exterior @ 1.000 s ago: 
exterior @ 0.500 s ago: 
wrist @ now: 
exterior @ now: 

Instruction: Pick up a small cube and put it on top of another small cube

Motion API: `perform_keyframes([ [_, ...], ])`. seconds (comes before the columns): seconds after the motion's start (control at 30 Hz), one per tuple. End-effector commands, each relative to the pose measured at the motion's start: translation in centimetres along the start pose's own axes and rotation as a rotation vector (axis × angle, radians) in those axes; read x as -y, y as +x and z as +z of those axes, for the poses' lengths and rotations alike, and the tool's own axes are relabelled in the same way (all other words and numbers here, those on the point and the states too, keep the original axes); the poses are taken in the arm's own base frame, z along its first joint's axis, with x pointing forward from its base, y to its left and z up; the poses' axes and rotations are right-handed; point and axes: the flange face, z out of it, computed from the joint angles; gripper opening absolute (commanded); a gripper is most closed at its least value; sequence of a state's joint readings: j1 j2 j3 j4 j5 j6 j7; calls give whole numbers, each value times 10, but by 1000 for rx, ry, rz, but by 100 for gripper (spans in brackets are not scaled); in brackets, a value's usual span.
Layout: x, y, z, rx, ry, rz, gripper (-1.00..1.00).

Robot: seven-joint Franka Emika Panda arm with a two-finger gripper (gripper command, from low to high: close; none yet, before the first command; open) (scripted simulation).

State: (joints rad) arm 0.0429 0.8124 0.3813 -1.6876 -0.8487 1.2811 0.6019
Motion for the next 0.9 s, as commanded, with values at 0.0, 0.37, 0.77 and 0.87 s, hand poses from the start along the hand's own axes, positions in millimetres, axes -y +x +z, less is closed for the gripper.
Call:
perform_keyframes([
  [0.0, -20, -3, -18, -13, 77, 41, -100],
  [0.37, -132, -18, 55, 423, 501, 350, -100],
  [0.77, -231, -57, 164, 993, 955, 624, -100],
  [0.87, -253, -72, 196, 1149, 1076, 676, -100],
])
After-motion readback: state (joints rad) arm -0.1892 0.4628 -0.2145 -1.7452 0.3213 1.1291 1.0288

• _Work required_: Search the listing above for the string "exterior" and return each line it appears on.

• _Result for this task_:
exterior @ 1.000 s ago: 
exterior @ 0.500 s ago: 
exterior @ now: 

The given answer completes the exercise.